In the summer of 2000, I was once again hospitalized. This time for a staph infection I developed after hitting my leg on the car. For most, this would be a two day stay. For me, it was seven, including my birthday. My immune system was just too compromised from the Crohn’s.

There would be no relief for two more years. In 2001, I developed cataracts from the steroids I had to take for the inflammation, and at the age of 32, I would require cataract surgery. In April 2002, I lost vision in my eyes due to swelling of the optic nerve. This would require a hospitalization as well. Though I did eventually regain most of my sight, I still have blind spots, and have to be checked every few years.

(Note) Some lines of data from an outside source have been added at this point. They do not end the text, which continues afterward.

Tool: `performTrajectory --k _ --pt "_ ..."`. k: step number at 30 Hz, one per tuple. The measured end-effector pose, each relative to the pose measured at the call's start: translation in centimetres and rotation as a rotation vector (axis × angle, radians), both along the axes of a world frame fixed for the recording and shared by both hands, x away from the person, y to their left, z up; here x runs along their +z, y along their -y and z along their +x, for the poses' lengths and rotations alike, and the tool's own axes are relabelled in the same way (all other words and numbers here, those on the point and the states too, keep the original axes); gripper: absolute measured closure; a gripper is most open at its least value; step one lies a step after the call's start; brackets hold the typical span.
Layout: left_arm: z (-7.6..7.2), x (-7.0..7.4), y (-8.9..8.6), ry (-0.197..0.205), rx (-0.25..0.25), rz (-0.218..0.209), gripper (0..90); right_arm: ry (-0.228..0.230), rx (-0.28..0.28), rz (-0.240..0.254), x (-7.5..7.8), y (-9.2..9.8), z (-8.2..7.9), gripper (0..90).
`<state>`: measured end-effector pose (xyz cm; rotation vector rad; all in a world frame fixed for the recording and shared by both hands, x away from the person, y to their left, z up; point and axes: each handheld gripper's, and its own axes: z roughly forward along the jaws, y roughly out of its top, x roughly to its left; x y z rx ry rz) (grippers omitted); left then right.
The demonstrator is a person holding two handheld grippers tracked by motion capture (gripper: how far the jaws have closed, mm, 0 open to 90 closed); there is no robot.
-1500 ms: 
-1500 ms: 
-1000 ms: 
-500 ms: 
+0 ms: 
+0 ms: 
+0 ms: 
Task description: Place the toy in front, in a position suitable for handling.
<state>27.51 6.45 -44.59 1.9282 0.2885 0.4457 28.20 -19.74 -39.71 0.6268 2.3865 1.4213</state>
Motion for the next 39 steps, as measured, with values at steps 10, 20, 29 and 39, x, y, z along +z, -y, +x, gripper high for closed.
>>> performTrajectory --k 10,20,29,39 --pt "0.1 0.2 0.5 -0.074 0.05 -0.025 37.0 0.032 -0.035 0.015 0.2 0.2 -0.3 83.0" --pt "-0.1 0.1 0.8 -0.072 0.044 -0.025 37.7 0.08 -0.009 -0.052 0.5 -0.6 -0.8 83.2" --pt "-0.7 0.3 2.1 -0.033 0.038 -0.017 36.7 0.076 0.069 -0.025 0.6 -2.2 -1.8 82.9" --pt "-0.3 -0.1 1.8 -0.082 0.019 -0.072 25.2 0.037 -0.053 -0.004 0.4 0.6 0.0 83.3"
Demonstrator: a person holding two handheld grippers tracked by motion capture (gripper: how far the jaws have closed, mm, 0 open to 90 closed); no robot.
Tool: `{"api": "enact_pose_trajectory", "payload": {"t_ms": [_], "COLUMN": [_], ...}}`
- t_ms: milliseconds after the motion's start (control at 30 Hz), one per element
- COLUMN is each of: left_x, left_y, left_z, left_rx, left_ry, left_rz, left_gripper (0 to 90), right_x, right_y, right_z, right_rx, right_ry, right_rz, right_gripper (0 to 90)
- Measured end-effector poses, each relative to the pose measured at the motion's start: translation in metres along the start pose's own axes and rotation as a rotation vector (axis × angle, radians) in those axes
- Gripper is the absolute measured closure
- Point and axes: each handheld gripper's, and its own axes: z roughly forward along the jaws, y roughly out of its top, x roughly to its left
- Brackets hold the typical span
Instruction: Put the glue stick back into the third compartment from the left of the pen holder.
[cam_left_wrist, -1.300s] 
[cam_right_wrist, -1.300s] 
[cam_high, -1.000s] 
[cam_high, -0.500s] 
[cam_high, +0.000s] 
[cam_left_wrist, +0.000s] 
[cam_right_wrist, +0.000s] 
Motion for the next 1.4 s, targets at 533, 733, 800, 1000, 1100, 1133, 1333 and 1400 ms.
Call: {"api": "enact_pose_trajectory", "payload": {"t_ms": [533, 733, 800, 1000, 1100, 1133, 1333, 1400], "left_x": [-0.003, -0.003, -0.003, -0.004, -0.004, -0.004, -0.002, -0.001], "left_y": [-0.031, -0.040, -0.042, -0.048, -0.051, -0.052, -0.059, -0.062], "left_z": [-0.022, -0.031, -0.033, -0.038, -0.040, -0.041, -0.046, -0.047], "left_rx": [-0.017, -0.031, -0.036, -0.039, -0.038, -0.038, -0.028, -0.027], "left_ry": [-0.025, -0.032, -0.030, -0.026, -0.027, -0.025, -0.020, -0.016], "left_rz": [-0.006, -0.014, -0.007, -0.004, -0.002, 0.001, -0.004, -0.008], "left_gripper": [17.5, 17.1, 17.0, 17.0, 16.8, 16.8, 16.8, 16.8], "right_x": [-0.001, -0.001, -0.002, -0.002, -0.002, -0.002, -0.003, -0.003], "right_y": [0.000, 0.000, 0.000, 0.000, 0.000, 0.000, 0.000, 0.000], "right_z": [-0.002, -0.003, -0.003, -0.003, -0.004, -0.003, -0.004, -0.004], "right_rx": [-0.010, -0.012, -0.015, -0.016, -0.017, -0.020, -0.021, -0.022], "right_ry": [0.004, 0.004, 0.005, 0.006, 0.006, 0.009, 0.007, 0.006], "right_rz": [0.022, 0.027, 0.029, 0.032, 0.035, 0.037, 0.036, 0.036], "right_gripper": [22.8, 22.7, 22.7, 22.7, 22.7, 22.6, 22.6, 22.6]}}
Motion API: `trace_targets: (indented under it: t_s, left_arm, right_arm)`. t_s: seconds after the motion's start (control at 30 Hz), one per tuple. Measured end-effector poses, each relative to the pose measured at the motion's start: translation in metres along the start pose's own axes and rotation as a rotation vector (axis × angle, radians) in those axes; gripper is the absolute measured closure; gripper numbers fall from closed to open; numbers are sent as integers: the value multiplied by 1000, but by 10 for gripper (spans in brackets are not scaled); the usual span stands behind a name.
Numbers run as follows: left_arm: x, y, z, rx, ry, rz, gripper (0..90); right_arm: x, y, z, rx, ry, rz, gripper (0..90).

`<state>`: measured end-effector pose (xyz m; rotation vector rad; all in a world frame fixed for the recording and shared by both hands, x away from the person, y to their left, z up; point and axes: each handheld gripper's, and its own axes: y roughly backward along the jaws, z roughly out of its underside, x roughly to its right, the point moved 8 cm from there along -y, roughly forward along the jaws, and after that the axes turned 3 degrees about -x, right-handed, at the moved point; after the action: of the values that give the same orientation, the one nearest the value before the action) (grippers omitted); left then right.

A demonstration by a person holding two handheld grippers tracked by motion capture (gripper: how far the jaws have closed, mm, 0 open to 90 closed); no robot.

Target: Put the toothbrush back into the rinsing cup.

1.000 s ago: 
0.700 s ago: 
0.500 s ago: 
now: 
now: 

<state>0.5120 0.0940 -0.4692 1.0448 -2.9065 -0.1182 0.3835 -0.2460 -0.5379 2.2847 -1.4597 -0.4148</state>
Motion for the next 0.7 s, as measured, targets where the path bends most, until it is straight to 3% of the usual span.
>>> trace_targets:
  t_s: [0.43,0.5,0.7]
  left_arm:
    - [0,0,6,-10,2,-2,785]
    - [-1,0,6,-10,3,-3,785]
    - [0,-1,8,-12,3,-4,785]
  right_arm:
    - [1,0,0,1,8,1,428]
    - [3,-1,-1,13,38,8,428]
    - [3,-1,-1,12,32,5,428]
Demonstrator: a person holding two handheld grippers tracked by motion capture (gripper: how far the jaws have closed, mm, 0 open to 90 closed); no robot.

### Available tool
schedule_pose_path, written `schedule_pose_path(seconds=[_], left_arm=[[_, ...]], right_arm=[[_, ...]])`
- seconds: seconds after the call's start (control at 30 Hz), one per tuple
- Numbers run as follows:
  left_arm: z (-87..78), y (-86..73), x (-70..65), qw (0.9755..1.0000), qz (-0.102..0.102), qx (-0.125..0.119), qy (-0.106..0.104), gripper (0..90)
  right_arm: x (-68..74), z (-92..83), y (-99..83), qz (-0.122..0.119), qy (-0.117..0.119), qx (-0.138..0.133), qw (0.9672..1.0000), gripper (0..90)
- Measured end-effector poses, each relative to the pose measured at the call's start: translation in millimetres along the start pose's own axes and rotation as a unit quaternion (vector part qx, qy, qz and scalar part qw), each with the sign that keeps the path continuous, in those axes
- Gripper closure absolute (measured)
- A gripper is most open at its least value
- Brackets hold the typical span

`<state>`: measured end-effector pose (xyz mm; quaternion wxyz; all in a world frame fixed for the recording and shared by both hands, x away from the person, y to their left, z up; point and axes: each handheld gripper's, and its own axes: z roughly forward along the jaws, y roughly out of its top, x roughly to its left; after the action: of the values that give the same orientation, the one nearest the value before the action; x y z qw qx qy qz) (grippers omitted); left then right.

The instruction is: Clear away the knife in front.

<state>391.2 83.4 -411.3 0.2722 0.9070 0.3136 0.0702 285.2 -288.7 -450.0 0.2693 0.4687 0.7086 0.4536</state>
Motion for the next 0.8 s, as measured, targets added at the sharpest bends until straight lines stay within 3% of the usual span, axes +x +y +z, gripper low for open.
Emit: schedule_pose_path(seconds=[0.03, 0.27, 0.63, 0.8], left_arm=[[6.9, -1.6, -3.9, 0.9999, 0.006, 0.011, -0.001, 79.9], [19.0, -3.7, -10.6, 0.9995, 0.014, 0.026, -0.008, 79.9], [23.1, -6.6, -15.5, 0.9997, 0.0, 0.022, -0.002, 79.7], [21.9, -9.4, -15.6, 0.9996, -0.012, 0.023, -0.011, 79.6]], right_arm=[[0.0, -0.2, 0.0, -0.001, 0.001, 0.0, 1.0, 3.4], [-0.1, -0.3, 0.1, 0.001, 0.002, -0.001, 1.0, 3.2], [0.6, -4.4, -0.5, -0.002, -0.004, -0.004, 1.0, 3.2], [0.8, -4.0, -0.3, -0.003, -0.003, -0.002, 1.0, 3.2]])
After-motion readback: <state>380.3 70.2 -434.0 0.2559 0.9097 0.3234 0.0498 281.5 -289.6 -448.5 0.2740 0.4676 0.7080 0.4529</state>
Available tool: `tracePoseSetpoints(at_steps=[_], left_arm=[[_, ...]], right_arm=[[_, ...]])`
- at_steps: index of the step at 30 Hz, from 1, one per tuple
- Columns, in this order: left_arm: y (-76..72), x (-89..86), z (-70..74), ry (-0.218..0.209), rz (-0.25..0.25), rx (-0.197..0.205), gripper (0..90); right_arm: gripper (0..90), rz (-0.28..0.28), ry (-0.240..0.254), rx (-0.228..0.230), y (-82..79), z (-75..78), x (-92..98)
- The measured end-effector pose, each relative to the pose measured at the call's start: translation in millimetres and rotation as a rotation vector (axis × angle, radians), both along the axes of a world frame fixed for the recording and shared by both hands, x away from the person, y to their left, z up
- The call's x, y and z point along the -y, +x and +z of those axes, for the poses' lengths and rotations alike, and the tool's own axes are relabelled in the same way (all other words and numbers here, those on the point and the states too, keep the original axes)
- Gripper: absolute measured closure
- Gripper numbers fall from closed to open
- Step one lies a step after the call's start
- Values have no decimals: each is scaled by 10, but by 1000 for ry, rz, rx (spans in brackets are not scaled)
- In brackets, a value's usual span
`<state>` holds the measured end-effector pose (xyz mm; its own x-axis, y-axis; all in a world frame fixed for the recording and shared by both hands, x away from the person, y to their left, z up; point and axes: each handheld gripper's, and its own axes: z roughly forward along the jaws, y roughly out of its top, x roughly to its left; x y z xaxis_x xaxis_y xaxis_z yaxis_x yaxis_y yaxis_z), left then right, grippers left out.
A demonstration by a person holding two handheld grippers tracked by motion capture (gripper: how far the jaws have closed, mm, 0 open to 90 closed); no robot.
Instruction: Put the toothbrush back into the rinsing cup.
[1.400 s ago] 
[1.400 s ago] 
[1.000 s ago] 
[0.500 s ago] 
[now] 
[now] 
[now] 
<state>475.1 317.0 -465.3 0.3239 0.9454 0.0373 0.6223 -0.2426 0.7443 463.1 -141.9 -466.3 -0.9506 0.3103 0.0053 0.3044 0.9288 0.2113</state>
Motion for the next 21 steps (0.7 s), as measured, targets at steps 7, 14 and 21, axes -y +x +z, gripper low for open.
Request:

Finally, in the summer of 2002, when all medications had been tried and none were working, I  realized that I had to take more drastic measures. I could not be there for my boys as I wanted to be. I couldn’t help at the school, or take them to the park. This disease was taking me away from my kids. I couldn’t live with that. I chose surgery. My large intestine was completely removed. When they removed it, my heart rate immediately went back to normal, and I mean at that very moment in surgery. They said it was almost perforated in so many areas that if I hadn’t been on a strong antibiotic for so long, I would have had a massive blood infection. I had no idea how close I was to dying.

I will live with an Ostomy bag, for the rest of my life. It was one of the best decisions I ever made. I have never regretted it. Not for a single second.